What is expected:
Return every line from the one with "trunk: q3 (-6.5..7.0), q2" through the one with "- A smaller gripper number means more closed", inclusive, exactly as it appears below.

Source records
Start of Block

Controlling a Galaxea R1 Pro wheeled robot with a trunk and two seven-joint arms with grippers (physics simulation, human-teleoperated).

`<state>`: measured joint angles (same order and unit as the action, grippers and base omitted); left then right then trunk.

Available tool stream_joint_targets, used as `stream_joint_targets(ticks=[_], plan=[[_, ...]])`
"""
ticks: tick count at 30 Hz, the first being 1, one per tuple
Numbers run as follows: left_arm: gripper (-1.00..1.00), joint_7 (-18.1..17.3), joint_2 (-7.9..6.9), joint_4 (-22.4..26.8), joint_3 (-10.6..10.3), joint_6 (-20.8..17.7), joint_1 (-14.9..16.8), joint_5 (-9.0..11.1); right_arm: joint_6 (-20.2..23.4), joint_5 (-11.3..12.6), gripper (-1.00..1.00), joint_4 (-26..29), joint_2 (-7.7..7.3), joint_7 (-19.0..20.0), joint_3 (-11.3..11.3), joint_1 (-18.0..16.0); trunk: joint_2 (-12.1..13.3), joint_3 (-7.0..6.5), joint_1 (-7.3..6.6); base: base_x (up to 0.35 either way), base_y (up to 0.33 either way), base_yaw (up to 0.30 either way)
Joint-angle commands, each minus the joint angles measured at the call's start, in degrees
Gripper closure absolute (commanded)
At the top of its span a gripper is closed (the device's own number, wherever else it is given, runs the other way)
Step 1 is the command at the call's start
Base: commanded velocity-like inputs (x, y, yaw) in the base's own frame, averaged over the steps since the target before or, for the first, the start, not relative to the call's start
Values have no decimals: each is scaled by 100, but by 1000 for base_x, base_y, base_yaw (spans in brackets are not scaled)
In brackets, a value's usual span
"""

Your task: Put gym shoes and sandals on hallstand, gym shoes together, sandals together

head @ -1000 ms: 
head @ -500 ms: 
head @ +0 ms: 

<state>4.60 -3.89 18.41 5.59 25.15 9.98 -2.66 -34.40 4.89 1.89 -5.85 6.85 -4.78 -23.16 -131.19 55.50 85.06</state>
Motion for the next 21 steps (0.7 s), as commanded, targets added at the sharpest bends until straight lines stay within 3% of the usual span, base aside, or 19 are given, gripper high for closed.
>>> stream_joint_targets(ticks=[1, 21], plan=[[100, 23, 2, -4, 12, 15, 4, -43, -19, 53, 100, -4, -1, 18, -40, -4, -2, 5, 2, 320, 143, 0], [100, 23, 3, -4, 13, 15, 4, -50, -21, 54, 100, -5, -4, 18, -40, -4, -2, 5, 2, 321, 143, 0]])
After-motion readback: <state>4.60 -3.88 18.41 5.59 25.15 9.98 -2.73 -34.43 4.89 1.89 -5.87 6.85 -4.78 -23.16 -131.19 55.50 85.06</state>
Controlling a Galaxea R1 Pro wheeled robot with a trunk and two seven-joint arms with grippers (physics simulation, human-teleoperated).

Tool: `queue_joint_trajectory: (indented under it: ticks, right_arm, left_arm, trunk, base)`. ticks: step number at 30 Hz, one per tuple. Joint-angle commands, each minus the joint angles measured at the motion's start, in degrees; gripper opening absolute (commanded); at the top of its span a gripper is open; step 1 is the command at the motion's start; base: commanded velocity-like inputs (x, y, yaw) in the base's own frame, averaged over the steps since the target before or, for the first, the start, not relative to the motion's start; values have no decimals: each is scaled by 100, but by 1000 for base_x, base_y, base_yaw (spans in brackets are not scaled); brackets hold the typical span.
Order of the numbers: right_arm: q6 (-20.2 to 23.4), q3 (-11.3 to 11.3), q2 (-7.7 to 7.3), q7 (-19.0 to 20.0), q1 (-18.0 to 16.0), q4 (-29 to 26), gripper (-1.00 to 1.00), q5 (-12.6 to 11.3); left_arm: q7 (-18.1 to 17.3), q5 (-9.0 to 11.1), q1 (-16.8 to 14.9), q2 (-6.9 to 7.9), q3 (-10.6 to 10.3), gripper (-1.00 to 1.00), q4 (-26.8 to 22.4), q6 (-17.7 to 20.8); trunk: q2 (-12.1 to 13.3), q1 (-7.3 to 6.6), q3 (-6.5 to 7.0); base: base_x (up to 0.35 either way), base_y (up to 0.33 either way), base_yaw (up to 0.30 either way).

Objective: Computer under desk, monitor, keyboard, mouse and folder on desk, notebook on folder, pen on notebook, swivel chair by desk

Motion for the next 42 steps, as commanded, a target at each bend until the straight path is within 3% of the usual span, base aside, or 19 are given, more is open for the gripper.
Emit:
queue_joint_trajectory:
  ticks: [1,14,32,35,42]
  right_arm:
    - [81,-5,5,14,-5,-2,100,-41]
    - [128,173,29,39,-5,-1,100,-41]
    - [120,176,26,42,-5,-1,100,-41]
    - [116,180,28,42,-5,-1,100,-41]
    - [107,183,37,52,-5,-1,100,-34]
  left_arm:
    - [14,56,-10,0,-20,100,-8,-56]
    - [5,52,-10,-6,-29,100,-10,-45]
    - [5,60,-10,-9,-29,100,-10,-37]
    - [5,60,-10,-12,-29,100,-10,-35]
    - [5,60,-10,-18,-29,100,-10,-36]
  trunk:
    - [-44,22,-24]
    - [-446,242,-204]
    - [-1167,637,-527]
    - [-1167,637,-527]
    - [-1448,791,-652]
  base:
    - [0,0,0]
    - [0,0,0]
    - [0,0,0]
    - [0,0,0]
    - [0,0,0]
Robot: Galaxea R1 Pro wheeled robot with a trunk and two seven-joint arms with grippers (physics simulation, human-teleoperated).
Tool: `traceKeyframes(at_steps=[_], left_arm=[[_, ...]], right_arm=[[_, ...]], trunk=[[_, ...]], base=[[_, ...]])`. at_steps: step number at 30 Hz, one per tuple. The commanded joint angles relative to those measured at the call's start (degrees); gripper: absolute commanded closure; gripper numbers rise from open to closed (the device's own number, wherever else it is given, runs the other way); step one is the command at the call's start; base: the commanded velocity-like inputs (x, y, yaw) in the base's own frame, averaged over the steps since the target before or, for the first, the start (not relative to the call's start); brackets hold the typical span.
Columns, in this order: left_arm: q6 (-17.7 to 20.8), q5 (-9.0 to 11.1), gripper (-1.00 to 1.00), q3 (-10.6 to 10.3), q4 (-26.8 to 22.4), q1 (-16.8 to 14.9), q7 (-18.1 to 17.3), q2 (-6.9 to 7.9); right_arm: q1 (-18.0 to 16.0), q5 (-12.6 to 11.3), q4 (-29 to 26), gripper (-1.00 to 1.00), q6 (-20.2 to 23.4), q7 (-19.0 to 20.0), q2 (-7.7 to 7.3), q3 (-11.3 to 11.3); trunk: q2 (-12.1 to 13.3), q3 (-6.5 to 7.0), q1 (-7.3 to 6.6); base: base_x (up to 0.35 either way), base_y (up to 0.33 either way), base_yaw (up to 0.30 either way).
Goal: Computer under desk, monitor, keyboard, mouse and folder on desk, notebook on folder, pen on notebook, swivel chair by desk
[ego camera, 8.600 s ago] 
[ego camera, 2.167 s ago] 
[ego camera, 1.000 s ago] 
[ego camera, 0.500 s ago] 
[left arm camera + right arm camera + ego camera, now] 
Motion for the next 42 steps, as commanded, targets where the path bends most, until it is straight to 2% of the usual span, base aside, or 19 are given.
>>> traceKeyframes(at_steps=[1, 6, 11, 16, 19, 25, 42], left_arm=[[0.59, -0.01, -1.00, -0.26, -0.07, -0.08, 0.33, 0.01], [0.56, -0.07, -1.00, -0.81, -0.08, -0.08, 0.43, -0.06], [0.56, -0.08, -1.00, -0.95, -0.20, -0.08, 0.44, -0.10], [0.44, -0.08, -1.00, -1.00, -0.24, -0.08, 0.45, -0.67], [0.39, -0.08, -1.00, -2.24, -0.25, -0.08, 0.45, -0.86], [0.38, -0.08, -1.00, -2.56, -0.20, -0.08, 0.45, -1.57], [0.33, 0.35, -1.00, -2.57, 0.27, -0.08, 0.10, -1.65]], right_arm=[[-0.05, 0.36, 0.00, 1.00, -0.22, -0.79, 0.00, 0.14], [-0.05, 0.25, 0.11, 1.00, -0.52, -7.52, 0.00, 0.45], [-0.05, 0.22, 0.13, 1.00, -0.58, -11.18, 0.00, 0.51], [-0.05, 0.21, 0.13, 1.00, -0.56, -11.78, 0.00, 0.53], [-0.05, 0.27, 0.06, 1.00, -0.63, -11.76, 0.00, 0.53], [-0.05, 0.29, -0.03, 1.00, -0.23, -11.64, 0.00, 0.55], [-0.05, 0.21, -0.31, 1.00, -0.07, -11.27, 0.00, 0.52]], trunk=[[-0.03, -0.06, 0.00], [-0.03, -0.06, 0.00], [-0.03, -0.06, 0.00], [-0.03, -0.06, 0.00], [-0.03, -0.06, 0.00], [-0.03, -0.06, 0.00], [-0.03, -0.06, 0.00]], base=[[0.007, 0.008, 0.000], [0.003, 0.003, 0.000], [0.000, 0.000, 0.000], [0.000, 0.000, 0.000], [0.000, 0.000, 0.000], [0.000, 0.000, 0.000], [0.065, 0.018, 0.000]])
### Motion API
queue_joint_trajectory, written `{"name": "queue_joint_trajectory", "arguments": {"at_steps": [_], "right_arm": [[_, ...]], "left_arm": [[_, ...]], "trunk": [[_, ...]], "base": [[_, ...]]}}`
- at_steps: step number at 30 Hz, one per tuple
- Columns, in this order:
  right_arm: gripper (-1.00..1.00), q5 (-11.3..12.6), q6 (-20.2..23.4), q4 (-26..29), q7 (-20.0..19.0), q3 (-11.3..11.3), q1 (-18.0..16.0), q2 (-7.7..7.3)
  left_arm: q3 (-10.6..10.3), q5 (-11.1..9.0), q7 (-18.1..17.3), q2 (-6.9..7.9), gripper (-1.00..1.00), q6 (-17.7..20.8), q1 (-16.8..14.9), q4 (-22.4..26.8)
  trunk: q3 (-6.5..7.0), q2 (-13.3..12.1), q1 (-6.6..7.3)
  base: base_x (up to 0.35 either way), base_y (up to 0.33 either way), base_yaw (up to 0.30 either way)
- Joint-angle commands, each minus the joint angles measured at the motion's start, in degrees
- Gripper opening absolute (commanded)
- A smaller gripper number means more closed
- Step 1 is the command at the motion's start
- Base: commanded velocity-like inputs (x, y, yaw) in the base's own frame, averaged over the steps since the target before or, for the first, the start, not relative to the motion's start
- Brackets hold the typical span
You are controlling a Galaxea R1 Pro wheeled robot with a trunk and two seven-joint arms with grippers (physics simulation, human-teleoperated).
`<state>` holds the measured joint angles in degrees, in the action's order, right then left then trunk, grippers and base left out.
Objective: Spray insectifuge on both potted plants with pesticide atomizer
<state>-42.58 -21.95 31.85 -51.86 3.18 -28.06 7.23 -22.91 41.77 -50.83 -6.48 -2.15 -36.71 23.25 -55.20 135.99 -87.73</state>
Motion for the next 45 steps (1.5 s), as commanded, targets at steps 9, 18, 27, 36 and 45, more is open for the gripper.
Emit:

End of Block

Output below:
  trunk: q3 (-6.5..7.0), q2 (-13.3..12.1), q1 (-6.6..7.3)
  base: base_x (up to 0.35 either way), base_y (up to 0.33 either way), base_yaw (up to 0.30 either way)
- Joint-angle commands, each minus the joint angles measured at the motion's start, in degrees
- Gripper opening absolute (commanded)
- A smaller gripper number means more closed

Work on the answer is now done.